Premium economy didn't exist before 1992. Every aircraft in the sky had two classes or three. Economy. Business. First. The space between economy and business — roughly $1,500 of fare gap on a long-haul sector — was empty.

EVA Air saw it first.

The Taiwanese carrier launched Evergreen Deluxe Class on its transpacific routes — wider seats, more legroom, better meals, and a dedicated cabin. Not business class. Not economy with a free drink. A structurally distinct product priced 60–70% above economy and 40% below business.

Airlines ignored it for a decade. Then the maths caught up.

Business class seats generate the highest per-passenger revenue, but they consume enormous floor space. A lie-flat business seat on a 777 occupies roughly 2.0 square metres. An economy seat occupies 0.5 square metres. The revenue-per-square-metre calculation favours business — but only when load factors stay above 75%.
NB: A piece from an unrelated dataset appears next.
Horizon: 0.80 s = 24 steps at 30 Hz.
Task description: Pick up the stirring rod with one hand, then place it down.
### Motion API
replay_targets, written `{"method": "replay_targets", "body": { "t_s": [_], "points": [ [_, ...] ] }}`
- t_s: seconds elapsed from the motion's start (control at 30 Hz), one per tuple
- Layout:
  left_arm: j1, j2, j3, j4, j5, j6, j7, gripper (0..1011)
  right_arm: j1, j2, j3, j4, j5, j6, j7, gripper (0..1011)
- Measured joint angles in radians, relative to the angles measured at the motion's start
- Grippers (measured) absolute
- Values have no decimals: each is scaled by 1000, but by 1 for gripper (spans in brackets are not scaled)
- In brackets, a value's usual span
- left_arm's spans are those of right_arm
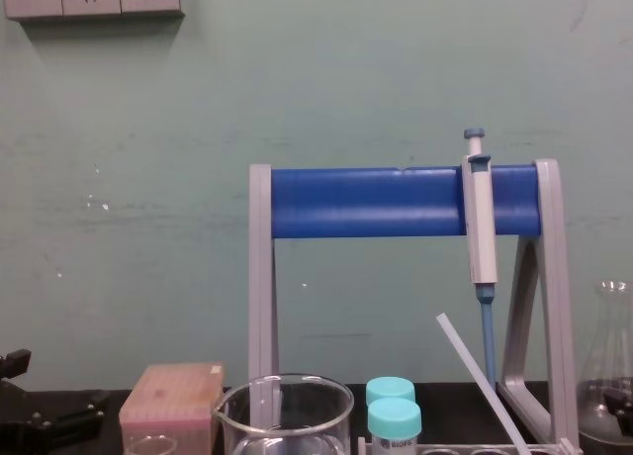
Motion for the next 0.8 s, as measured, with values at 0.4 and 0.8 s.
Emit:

When corporate travel budgets tightened after 2008, business class load factors dropped below that threshold on dozens of routes. Airlines were flying half-empty cabins in their most expensive real estate.
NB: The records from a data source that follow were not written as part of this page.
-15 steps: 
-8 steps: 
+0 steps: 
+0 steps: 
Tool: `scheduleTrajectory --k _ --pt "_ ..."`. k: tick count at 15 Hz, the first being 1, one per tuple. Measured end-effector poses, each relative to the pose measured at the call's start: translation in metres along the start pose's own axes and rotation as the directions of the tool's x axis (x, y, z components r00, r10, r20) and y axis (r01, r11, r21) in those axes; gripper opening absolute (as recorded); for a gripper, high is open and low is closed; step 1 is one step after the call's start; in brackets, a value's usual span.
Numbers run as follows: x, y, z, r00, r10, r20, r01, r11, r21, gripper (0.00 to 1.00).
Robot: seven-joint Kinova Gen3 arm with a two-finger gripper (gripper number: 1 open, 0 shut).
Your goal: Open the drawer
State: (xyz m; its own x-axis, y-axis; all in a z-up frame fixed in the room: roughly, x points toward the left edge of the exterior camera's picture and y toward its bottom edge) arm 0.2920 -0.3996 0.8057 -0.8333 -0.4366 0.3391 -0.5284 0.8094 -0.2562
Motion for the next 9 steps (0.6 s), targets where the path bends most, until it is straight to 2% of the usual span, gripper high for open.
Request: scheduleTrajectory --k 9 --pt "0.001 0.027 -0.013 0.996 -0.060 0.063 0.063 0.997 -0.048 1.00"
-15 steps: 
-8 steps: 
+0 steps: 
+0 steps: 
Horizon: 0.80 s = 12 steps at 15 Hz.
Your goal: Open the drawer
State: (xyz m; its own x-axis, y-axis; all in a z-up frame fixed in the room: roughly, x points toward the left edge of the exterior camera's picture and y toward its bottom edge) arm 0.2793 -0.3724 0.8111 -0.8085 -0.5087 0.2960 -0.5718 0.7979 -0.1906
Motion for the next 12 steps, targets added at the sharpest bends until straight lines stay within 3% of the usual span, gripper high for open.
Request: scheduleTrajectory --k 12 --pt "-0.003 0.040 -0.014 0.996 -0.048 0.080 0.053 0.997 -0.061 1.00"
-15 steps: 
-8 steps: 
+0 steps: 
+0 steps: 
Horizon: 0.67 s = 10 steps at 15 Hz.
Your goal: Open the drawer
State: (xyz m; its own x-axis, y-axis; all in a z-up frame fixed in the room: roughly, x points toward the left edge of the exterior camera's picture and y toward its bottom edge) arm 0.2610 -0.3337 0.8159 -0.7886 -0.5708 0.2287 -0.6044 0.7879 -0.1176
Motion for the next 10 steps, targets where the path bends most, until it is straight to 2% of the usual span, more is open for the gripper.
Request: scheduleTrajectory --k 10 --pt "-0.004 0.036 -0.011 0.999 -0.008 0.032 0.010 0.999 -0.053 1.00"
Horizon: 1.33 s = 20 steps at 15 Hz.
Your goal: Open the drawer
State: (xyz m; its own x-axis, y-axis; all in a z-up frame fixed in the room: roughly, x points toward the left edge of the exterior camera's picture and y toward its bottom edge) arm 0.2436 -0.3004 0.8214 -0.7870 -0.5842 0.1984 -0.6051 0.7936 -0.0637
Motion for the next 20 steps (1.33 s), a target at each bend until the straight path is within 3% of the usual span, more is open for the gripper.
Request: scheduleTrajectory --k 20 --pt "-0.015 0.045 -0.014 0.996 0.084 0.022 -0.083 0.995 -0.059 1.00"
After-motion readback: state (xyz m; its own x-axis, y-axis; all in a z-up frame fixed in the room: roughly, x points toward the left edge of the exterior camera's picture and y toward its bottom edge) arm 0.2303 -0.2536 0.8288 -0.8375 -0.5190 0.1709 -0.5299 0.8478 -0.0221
Premium economy changed the arithmetic.

A premium economy seat occupies roughly 0.8 square metres — 60% more than economy, but 60% less than business. At a fare premium of $800 to $1,200 over economy on long-haul, the revenue per square metre often exceeds business class at equivalent load factors.

The seat pitch tells the story. Economy: 31 inches. Premium economy: 38 inches. Business: 78 inches. Seven extra inches of legroom generates nearly the same spatial yield as 47 extra inches of lie-flat luxury.

By 2024, every major long-haul carrier operates a premium economy cabin. Lufthansa, ANA, Singapore Airlines, Qantas, British Airways, Air France, Delta, United — all of them retrofitting existing widebodies to carve out 30 to 60 premium economy seats.

The cabin that didn't exist 30 years ago is now the most profitable square metre on long-haul aircraft.

Seven inches of legroom. A trillion-dollar insight.